TASK OBJECTIVE ->
Reproduce every entry word for word. Drop all pictures from the copy.

=== Begin Enclosure ===

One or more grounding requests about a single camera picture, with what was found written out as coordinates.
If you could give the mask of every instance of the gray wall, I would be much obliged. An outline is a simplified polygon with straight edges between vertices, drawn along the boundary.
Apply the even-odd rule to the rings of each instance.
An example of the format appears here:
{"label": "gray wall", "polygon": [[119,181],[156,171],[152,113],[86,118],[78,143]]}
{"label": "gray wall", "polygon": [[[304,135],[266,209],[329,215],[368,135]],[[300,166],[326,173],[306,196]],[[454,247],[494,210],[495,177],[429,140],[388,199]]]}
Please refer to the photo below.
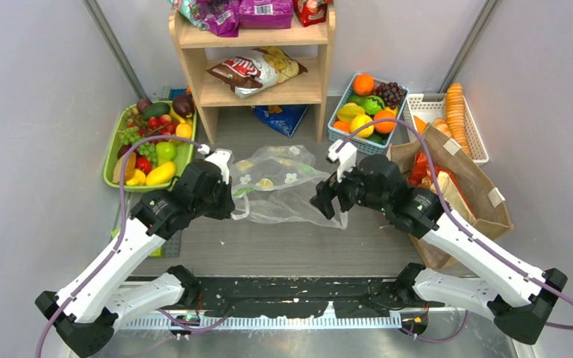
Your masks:
{"label": "gray wall", "polygon": [[[503,1],[459,80],[515,225],[500,244],[563,270],[573,297],[573,1]],[[548,328],[536,349],[573,357],[573,333]]]}
{"label": "gray wall", "polygon": [[[168,30],[166,0],[98,0],[148,94],[187,85]],[[328,92],[343,94],[355,72],[370,72],[413,91],[437,90],[483,1],[335,0],[335,52]],[[208,51],[211,58],[240,48]],[[289,47],[315,56],[316,47]]]}
{"label": "gray wall", "polygon": [[[0,357],[33,356],[34,299],[108,241],[118,204],[101,170],[134,100],[80,1],[0,1]],[[52,332],[43,356],[61,346]]]}

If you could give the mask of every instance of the bunch of grapes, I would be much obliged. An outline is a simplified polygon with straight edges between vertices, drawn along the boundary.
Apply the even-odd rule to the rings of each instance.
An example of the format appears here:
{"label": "bunch of grapes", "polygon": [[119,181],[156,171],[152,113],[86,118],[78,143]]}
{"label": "bunch of grapes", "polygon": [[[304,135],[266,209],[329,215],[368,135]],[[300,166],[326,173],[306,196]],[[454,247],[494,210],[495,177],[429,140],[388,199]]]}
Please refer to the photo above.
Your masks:
{"label": "bunch of grapes", "polygon": [[375,95],[381,97],[386,106],[392,109],[395,109],[403,103],[406,94],[407,89],[403,89],[403,87],[399,86],[396,82],[381,84],[375,89]]}
{"label": "bunch of grapes", "polygon": [[[119,140],[122,145],[133,145],[142,139],[140,133],[140,128],[135,126],[131,128],[126,128],[119,132]],[[146,157],[153,166],[157,165],[157,152],[154,150],[153,142],[146,142],[137,147],[137,153]]]}

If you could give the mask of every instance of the metal frame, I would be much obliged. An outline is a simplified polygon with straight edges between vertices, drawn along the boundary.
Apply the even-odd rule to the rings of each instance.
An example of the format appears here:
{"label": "metal frame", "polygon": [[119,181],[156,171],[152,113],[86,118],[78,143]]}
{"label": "metal frame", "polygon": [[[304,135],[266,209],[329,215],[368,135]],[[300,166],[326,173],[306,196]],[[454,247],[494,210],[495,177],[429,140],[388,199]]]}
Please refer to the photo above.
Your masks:
{"label": "metal frame", "polygon": [[124,53],[124,50],[122,50],[122,46],[119,44],[117,37],[115,37],[113,29],[111,29],[107,18],[104,16],[104,13],[102,12],[102,9],[100,8],[97,0],[82,0],[82,3],[91,14],[91,18],[100,30],[100,35],[102,35],[104,41],[106,41],[108,44],[109,49],[111,52],[113,52],[113,56],[115,56],[117,63],[122,68],[128,83],[130,83],[133,87],[133,91],[135,91],[137,97],[148,97],[144,91],[144,87],[142,87],[139,78],[137,78],[137,74],[135,73],[133,66],[131,66],[131,63],[128,61],[126,53]]}
{"label": "metal frame", "polygon": [[445,76],[445,80],[440,86],[439,93],[447,92],[447,88],[449,88],[449,86],[454,82],[454,79],[458,76],[458,73],[464,66],[467,57],[473,51],[475,44],[478,43],[478,39],[480,38],[482,31],[484,31],[486,24],[489,23],[491,16],[500,3],[501,0],[486,0],[484,2],[484,6],[477,15],[469,34],[467,35],[463,45],[460,47],[454,62],[451,64],[451,67]]}

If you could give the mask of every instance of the blue snack bag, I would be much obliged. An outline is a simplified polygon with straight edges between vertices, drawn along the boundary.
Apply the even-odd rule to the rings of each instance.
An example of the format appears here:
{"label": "blue snack bag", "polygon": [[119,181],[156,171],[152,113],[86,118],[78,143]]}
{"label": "blue snack bag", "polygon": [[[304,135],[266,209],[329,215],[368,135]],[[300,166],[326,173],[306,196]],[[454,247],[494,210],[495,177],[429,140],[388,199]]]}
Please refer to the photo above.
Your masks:
{"label": "blue snack bag", "polygon": [[281,106],[255,106],[251,107],[254,115],[264,124],[274,131],[284,134],[289,138],[293,137],[298,129],[308,105],[290,104]]}

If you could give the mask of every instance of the purple package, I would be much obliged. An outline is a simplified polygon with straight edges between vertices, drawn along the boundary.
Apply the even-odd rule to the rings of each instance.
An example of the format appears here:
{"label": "purple package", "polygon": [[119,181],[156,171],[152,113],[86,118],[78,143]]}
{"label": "purple package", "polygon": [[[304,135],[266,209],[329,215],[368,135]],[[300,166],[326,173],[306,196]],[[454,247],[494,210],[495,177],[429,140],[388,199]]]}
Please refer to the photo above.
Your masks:
{"label": "purple package", "polygon": [[207,29],[216,36],[238,37],[240,0],[196,0]]}
{"label": "purple package", "polygon": [[244,28],[291,28],[293,0],[240,0]]}

=== End Enclosure ===

ANSWER TO THIS PROBLEM ->
One or more grounding requests about a single camera picture, with what was found written out as coordinates.
If you could give the mask of every instance of the gray wall, I would be much obliged. An outline is a simplified polygon with straight edges between vertices, drawn along the boundary.
Apply the even-odd rule to the rings of each instance.
An example of the format appears here:
{"label": "gray wall", "polygon": [[119,181],[156,171],[152,113],[86,118],[78,143]]}
{"label": "gray wall", "polygon": [[[304,135],[266,209],[329,215],[368,135]],[[300,166],[326,173],[306,196]],[[454,247],[494,210],[495,177],[429,140],[388,199]]]}
Please refer to the photo below.
Your masks:
{"label": "gray wall", "polygon": [[[503,1],[459,80],[515,225],[500,244],[563,270],[573,297],[573,1]],[[548,328],[536,349],[573,357],[573,333]]]}
{"label": "gray wall", "polygon": [[[168,30],[166,0],[98,0],[148,94],[187,85]],[[328,92],[343,94],[355,72],[370,72],[413,91],[437,90],[483,1],[335,0],[335,52]],[[208,51],[211,58],[240,48]],[[289,47],[315,56],[316,47]]]}
{"label": "gray wall", "polygon": [[[0,357],[33,356],[34,299],[108,241],[118,204],[101,170],[134,100],[80,1],[0,1]],[[52,332],[43,356],[61,346]]]}

If you could give the mask of every instance of the bunch of grapes, I would be much obliged. An outline is a simplified polygon with straight edges between vertices, drawn along the boundary.
Apply the even-odd rule to the rings of each instance.
An example of the format appears here:
{"label": "bunch of grapes", "polygon": [[119,181],[156,171],[152,113],[86,118],[78,143]]}
{"label": "bunch of grapes", "polygon": [[[304,135],[266,209],[329,215],[368,135]],[[300,166],[326,173],[306,196]],[[454,247],[494,210],[495,177],[429,140],[388,199]]]}
Please refer to the photo above.
Your masks:
{"label": "bunch of grapes", "polygon": [[375,95],[381,97],[386,106],[392,109],[395,109],[403,103],[406,94],[407,89],[403,89],[403,87],[399,86],[396,82],[381,84],[375,89]]}
{"label": "bunch of grapes", "polygon": [[[119,140],[122,145],[133,145],[142,139],[140,133],[140,128],[135,126],[131,128],[126,128],[119,132]],[[146,157],[153,166],[157,165],[157,152],[154,150],[153,142],[146,142],[137,147],[137,153]]]}

If you could give the mask of every instance of the metal frame, I would be much obliged. An outline is a simplified polygon with straight edges between vertices, drawn along the boundary.
Apply the even-odd rule to the rings of each instance.
An example of the format appears here:
{"label": "metal frame", "polygon": [[119,181],[156,171],[152,113],[86,118],[78,143]]}
{"label": "metal frame", "polygon": [[[304,135],[266,209],[329,215],[368,135]],[[300,166],[326,173],[306,196]],[[454,247],[494,210],[495,177],[429,140],[388,199]]]}
Please refer to the photo above.
Your masks:
{"label": "metal frame", "polygon": [[124,53],[124,50],[122,50],[122,46],[119,44],[117,37],[115,37],[113,29],[111,29],[107,18],[104,16],[104,13],[102,12],[102,9],[100,8],[97,0],[82,0],[82,3],[91,14],[91,18],[100,30],[100,35],[102,35],[104,41],[106,41],[108,44],[109,49],[111,52],[113,52],[113,56],[115,56],[117,63],[122,68],[128,83],[130,83],[133,87],[133,91],[135,91],[137,97],[148,97],[144,91],[144,87],[142,87],[139,78],[137,78],[137,74],[135,73],[133,66],[131,66],[131,63],[128,61],[126,53]]}
{"label": "metal frame", "polygon": [[445,76],[445,80],[440,86],[439,93],[447,92],[447,88],[449,88],[449,86],[454,82],[454,79],[458,76],[458,73],[464,66],[467,57],[473,51],[475,44],[478,43],[478,39],[480,38],[482,31],[484,31],[486,24],[489,23],[491,16],[500,3],[501,0],[486,0],[484,2],[484,6],[477,15],[469,34],[467,35],[463,45],[460,47],[454,62],[451,64],[451,67]]}

If you could give the mask of every instance of the blue snack bag, I would be much obliged. An outline is a simplified polygon with straight edges between vertices, drawn along the boundary.
Apply the even-odd rule to the rings of each instance.
An example of the format appears here:
{"label": "blue snack bag", "polygon": [[119,181],[156,171],[152,113],[86,118],[78,143]]}
{"label": "blue snack bag", "polygon": [[[304,135],[266,209],[329,215],[368,135]],[[300,166],[326,173],[306,196]],[[454,247],[494,210],[495,177],[429,140],[388,199]]]}
Please refer to the photo above.
Your masks:
{"label": "blue snack bag", "polygon": [[281,106],[255,106],[251,107],[254,115],[264,124],[274,131],[284,134],[289,138],[293,137],[298,129],[308,105],[290,104]]}

If you could give the mask of every instance of the purple package, I would be much obliged. An outline is a simplified polygon with straight edges between vertices, drawn along the boundary.
Apply the even-odd rule to the rings of each instance.
An example of the format appears here:
{"label": "purple package", "polygon": [[119,181],[156,171],[152,113],[86,118],[78,143]]}
{"label": "purple package", "polygon": [[[304,135],[266,209],[329,215],[368,135]],[[300,166],[326,173],[306,196]],[[454,247],[494,210],[495,177],[429,140],[388,199]]]}
Please refer to the photo above.
Your masks:
{"label": "purple package", "polygon": [[207,29],[216,36],[238,37],[240,0],[196,0]]}
{"label": "purple package", "polygon": [[244,28],[291,28],[293,0],[240,0]]}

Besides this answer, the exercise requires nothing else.